Your answer must be the full listing below, repeated exactly.

-.-.-

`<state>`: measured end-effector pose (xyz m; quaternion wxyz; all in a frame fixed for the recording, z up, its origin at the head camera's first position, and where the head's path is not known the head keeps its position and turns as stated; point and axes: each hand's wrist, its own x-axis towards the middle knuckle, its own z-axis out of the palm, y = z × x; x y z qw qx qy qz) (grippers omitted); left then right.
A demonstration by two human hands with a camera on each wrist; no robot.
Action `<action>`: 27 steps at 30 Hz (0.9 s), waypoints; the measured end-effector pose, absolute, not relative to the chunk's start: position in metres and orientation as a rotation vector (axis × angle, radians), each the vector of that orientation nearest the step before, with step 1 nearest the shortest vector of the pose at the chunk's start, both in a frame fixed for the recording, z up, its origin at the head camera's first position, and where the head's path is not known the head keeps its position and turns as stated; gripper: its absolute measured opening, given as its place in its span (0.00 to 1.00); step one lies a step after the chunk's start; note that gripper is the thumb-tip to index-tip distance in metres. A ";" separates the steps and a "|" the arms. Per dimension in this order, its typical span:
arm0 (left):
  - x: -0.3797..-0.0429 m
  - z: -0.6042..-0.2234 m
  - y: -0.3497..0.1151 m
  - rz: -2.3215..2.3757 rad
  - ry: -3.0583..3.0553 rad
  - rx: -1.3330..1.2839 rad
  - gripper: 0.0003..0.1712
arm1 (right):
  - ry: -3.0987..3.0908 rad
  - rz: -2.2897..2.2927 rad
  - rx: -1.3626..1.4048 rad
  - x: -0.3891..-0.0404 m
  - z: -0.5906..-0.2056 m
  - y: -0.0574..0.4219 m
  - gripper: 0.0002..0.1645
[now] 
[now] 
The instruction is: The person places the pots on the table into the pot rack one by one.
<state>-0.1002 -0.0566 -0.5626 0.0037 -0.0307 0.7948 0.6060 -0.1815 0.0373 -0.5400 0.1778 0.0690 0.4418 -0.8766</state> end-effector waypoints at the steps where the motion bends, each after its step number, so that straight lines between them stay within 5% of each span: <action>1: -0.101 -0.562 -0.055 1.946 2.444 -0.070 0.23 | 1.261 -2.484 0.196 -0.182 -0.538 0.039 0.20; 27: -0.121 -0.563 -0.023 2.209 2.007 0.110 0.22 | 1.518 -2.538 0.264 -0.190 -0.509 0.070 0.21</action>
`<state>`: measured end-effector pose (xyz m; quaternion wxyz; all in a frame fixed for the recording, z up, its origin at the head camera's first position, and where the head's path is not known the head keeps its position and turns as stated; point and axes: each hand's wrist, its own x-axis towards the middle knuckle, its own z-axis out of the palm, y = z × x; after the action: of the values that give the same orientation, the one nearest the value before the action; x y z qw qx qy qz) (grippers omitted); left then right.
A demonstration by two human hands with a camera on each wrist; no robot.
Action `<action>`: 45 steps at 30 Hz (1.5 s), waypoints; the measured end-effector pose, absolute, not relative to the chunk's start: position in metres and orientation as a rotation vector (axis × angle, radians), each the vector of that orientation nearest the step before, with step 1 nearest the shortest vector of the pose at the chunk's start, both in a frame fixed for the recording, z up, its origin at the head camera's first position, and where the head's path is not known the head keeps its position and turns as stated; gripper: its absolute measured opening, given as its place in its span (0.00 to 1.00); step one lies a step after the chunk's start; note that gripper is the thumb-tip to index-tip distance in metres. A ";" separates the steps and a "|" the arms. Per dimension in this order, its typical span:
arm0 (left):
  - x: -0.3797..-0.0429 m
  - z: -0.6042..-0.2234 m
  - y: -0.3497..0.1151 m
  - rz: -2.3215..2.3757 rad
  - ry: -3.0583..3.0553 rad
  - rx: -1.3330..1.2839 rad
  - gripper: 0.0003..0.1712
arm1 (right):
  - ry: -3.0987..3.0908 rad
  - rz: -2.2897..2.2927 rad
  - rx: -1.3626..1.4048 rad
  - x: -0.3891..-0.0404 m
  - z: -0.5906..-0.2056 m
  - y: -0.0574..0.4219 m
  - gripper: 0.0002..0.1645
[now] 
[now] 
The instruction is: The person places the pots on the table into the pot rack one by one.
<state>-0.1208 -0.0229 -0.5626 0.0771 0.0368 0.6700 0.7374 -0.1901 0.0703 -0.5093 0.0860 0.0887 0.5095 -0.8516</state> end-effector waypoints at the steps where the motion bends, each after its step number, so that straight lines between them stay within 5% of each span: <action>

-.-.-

→ **YOUR RESPONSE**
`<state>`: measured end-effector pose (xyz m; quaternion wxyz; all in a frame fixed for the recording, z up, its origin at the head camera's first position, and where the head's path is not known the head keeps its position and turns as stated; point and axes: each hand's wrist, its own x-axis towards the middle knuckle, its own z-axis out of the palm, y = z × x; x y z qw qx qy qz) (grippers omitted); left then right.
A demonstration by two human hands with a camera on each wrist; no robot.
Action `<action>`: 27 steps at 30 Hz (0.9 s), waypoints; the measured end-effector pose, absolute, not relative to the chunk's start: position in metres and orientation as a rotation vector (axis × angle, radians), each the vector of that orientation nearest the step before, with step 1 nearest the shortest vector of the pose at the chunk's start, both in a frame fixed for the recording, z up, its origin at the head camera's first position, and where the head's path is not known the head keeps its position and turns as stated; gripper: its absolute measured opening, given as its place in its span (0.00 to 1.00); step one lies a step after the chunk's start; note that gripper is the thumb-tip to index-tip distance in metres. A ";" separates the steps and a "|" the arms. Per dimension in this order, its typical span:
arm0 (left):
  - x: -0.3797..-0.0429 m
  - z: -0.6042..-0.2234 m
  - y: -0.3497..0.1151 m
  - rz: -2.3215..2.3757 rad
  - ry: -3.0583..3.0553 rad
  - rx: -1.3330..1.2839 rad
  - gripper: 0.0003..0.1712
arm1 (right):
  - ry: -3.0987..3.0908 rad
  - rz: -2.2897..2.2927 rad
  - rx: -1.3626..1.4048 rad
  - x: -0.3891..-0.0404 m
  - z: -0.5906..-0.2056 m
  - y: -0.0574..0.4219 m
  - gripper: 0.0002..0.1645
[now] 
[now] 
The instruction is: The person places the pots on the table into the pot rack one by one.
<state>-0.1002 -0.0566 -0.5626 0.0037 -0.0307 0.7948 0.6060 -0.1815 0.0373 -0.5400 0.1778 0.0690 0.4418 -0.8766</state> end-effector waypoints at the steps where the motion bends, each after its step number, so that straight lines between them stay within 5% of each span: <action>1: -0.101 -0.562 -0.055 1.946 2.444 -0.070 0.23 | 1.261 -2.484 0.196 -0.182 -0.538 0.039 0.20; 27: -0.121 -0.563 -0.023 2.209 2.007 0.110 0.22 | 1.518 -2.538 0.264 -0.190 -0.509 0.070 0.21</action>
`<state>`: measured end-effector pose (xyz m; quaternion wxyz; all in a frame fixed for the recording, z up, its origin at the head camera's first position, and where the head's path is not known the head keeps its position and turns as stated; point and axes: each hand's wrist, its own x-axis towards the middle knuckle, its own z-axis out of the palm, y = z × x; after the action: of the values that give the same orientation, the one nearest the value before the action; x y z qw qx qy qz) (grippers omitted); left then right.
A demonstration by two human hands with a camera on each wrist; no robot.
Action `<action>`: 45 steps at 30 Hz (1.5 s), waypoints; the measured end-effector pose, absolute, not relative to the chunk's start: position in metres and orientation as a rotation vector (axis × angle, radians), each the vector of that orientation nearest the step before, with step 1 nearest the shortest vector of the pose at the chunk's start, both in a frame fixed for the recording, z up, its origin at the head camera's first position, and where the head's path is not known the head keeps its position and turns as stated; gripper: its absolute measured opening, given as its place in its span (0.00 to 1.00); step one lies a step after the chunk's start; note that gripper is the thumb-tip to index-tip distance in metres. A ";" separates the steps and a "|" the arms. Per dimension in this order, its typical span:
arm0 (left):
  - x: -0.3797..-0.0429 m
  - z: -0.6042..-0.2234 m
  - y: -0.3497..0.1151 m
  - rz: -2.3215..2.3757 rad
  - ry: -3.0583..3.0553 rad
  - rx: -1.3330..1.2839 rad
  - gripper: 0.0003..0.1712
arm1 (right):
  - ry: -3.0987..3.0908 rad
  - rz: -2.2897..2.2927 rad
  - rx: -1.3626..1.4048 rad
  - x: -0.3891..-0.0404 m
  - z: -0.5906..-0.2056 m
  - y: -0.0574..0.4219 m
  - gripper: 0.0002..0.1645
[now] 
[now] 
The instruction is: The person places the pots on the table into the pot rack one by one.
<state>-0.1208 -0.0229 -0.5626 0.0771 0.0368 0.6700 0.7374 -0.1901 0.0703 -0.5093 0.0860 0.0887 0.5095 -0.8516</state> end-effector waypoints at the steps where the motion bends, each after its step number, so that straight lines between them stay within 5% of each span: <action>

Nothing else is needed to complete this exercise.